• No results found

Arbeidsmarktdeelname volgens leeftijd

Actief ouder worden

4. Troeven en belemmeringen voor de werkgelegenheid van arbeidskrachten van 55 jaar

1.1. Arbeidsmarktdeelname volgens leeftijd

In 2011 was in België gemiddeld 67,3 % van de bevolking van 20 tot 64 jaar aan het werk1.

Gemiddeld in de EU beliep dat aandeel 68,6 %. In de rangschikking van de 27 EU-lidstaten bevond België zich in de middenmoot, op de 15e plaats. Ter vergelijking: Zweden presteerde toen, met 80 %, het best en Griekenland, met 59,9 %, het slechtst.

Het aandeel van de werkenden2 in de totale bevolking, waarbij dus ook de bevolking op niet-

beroepsactieve leeftijd in rekening wordt gebracht, beliep in 2011 41 %. Hiermee zakt België in de Europese rangschikking naar de 20e plaats. Hier liet Nederland, met 51 %, de hoogste ratio optekenen en opnieuw sloot Griekenland de rij met 37,4 %. Gemiddeld in de EU beliep dat aandeel van de werkenden 43,9 %.

Op basis van deze gegevens kan ook de effectieve afhankelijkheidsgraad worden berekend, waarvoor het totale aantal niet-werkenden in de maatschappij (dit is het totaal van de werkzoekenden en de inactieven) geplaatst wordt tegenover het totale aantal werkenden. In 2011 beliep deze ratio in België 144 %, dit wil zeggen dat er per werkende 1,44 niet-werkenden waren. Voor kinderen en bejaarden ligt die inactiviteitstatus voor de hand, maar voor de personen op beroepsactieve leeftijd is dat heel wat minder het geval. Gemiddeld in de EU lag die verhouding iets lager (128 %, of 1,28 niet-werkenden per werkende).

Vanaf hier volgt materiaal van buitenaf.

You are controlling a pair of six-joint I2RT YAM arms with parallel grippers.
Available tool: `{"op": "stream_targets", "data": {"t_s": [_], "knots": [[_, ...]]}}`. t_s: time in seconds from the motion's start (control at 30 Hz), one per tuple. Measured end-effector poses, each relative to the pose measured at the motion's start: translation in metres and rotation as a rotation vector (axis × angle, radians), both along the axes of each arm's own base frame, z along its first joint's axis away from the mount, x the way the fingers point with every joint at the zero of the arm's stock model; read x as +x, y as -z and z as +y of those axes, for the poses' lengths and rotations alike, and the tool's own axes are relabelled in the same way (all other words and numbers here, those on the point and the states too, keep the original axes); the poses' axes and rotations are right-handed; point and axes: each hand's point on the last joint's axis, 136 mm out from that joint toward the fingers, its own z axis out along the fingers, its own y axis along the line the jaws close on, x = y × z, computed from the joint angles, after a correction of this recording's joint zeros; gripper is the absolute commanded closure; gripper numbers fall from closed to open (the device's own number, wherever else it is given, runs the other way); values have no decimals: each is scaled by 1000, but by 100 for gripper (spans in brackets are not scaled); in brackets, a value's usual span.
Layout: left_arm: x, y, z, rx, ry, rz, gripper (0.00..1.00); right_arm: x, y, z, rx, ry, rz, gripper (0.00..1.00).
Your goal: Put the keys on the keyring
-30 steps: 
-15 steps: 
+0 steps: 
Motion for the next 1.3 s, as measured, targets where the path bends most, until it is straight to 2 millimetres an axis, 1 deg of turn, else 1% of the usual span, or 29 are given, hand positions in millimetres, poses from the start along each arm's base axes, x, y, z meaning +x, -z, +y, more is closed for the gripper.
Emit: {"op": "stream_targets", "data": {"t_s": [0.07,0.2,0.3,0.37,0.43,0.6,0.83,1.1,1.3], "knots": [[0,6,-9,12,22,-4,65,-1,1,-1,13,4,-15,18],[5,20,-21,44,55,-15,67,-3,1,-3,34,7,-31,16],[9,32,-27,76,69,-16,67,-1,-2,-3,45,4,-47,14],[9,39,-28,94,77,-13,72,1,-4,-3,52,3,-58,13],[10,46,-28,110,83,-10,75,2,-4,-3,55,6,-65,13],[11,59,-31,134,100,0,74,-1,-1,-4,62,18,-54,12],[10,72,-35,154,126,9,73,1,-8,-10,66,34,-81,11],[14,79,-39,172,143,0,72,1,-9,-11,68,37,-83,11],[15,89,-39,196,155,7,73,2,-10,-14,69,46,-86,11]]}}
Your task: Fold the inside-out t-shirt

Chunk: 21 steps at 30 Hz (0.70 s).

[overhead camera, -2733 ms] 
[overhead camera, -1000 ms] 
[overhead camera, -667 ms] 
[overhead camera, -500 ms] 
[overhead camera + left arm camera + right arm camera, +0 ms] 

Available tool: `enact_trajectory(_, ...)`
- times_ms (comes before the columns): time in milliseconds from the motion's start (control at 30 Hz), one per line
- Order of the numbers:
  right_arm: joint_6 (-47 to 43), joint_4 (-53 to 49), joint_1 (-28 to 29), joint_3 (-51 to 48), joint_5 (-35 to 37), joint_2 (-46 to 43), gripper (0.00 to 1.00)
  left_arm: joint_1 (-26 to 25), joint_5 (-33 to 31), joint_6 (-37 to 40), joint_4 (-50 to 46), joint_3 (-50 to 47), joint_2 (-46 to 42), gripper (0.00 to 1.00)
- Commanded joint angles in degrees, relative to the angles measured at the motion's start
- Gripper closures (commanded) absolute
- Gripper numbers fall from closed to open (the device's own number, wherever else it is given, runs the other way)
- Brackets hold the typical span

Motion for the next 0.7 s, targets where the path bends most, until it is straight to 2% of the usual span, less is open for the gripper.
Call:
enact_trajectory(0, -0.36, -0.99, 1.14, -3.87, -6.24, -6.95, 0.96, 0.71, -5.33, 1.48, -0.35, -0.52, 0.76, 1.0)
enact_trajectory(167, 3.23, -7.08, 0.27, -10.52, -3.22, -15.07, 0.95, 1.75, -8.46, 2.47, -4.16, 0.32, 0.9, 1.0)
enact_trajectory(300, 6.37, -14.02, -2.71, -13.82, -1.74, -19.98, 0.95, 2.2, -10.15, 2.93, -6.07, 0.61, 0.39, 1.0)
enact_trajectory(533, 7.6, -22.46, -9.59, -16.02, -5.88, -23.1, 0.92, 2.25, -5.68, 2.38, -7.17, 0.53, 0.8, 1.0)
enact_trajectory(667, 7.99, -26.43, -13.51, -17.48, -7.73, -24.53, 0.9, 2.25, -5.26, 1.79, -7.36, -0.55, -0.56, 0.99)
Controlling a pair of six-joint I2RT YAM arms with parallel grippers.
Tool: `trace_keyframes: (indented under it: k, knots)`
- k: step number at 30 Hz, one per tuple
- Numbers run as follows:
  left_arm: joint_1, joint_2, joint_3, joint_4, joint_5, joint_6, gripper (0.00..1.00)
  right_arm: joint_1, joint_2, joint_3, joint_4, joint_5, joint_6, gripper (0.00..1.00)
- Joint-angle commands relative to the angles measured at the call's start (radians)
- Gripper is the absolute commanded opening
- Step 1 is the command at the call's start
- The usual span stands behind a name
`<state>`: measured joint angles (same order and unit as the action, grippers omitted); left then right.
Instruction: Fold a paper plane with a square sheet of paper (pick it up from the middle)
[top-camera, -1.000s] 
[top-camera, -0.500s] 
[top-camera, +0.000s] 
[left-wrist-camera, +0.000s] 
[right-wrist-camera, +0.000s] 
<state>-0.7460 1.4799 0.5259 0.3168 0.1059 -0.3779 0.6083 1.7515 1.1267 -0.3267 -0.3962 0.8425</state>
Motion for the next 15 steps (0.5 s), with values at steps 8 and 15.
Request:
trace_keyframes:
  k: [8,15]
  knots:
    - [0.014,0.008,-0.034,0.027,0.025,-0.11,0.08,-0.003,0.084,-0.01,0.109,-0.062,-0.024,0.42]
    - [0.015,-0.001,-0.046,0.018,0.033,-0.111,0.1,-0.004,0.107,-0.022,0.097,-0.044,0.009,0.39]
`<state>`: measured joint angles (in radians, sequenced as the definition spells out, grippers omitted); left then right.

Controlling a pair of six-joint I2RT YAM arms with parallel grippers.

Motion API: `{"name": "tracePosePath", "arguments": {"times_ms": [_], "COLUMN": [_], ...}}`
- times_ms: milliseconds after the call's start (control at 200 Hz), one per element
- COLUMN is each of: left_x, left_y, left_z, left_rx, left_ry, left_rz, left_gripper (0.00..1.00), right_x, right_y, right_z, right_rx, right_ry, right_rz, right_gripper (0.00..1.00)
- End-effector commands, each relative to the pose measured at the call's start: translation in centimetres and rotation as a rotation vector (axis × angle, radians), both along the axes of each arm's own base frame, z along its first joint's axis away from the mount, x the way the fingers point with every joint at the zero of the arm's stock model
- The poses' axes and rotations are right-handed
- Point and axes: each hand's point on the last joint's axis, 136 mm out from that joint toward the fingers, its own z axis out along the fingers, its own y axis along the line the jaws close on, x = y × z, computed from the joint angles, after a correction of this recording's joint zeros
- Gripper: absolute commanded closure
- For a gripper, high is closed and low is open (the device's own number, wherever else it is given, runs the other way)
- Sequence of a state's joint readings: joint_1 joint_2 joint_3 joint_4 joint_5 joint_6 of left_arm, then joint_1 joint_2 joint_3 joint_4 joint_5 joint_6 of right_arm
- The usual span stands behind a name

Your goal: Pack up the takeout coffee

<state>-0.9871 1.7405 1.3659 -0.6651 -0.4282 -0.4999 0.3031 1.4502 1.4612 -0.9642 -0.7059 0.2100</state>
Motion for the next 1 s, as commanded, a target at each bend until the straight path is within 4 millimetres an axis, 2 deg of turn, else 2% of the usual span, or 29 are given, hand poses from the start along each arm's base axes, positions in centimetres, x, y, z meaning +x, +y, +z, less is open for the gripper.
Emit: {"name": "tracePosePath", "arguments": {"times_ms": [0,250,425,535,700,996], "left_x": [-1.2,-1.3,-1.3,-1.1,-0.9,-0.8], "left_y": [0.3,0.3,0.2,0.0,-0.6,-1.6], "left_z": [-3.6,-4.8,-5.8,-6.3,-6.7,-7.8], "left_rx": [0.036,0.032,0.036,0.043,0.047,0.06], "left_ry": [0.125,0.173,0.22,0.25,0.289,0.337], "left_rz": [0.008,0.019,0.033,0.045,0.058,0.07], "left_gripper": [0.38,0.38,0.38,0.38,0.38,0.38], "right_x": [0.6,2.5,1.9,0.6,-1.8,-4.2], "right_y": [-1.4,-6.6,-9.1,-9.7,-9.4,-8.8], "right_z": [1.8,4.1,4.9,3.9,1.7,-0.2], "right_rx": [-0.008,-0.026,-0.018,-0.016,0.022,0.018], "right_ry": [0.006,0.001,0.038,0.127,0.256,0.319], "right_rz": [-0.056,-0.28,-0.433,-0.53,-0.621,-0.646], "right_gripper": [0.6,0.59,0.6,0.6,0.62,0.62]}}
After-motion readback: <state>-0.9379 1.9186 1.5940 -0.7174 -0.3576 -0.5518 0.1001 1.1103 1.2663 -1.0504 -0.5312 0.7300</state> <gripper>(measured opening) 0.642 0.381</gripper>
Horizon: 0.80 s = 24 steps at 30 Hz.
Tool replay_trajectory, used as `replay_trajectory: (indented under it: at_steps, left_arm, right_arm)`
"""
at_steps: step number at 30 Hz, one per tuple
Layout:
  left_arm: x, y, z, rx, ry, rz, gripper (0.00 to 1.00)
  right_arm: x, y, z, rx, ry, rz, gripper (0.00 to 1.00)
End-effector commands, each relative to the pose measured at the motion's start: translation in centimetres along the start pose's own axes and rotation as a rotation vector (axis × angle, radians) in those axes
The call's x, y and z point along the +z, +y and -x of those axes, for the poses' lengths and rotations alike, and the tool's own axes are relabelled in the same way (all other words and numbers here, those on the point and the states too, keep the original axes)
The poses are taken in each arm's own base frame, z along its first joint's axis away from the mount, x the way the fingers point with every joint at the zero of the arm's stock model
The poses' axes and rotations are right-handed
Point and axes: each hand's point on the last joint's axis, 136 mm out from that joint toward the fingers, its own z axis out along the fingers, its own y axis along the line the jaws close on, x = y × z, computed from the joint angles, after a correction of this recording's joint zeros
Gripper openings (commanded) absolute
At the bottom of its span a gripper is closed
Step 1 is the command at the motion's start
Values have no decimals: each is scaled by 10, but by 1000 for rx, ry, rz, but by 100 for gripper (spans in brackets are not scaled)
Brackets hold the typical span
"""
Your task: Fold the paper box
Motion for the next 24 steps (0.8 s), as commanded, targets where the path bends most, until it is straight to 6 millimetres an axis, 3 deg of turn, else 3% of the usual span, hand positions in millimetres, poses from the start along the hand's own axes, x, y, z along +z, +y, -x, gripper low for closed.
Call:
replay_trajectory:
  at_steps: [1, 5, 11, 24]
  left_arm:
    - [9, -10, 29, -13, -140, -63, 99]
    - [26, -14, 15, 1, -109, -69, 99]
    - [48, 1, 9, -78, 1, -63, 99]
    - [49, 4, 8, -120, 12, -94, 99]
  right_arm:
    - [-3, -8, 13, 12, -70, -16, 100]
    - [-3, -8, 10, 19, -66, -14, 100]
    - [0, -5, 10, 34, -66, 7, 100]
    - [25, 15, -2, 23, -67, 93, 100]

Grafiek 1 - Werkgelegenheidsgraad in België en de EU: opsplitsing volgens leeftijd

(procenten van de overeenstemmende totale bevolking per leeftijdsgroep, 2011)

Bronnen: ADSEI, EC (EAK).

1 Plaats van België in de rangschikking, in dalende volgorde, van de 27 EU-lidstaten.

1 Voor de totale werkgelegenheidsgraad wordt in dit verslag geopteerd voor de werkgelegenheidsgraad van de 20-64-jarigen, aangezien deze als indicator wordt gehanteerd in het kader van de EU2020-strategie. Voor andere analyses wordt toch gebruik gemaakt van de leeftijdsgroep van de 15-64-jarigen (dit is de volledige bevolking op arbeidsleeftijd), aangezien er ook personen jonger dan 20 jaar aan het werk zijn.

2 Volgens de definitie van het Internationaal Arbeidsbureau (IAB). Een werkende wordt hierbij gedefinieerd als een persoon die gedurende de referentieperiode tenminste één uur betaalde arbeid heeft verricht.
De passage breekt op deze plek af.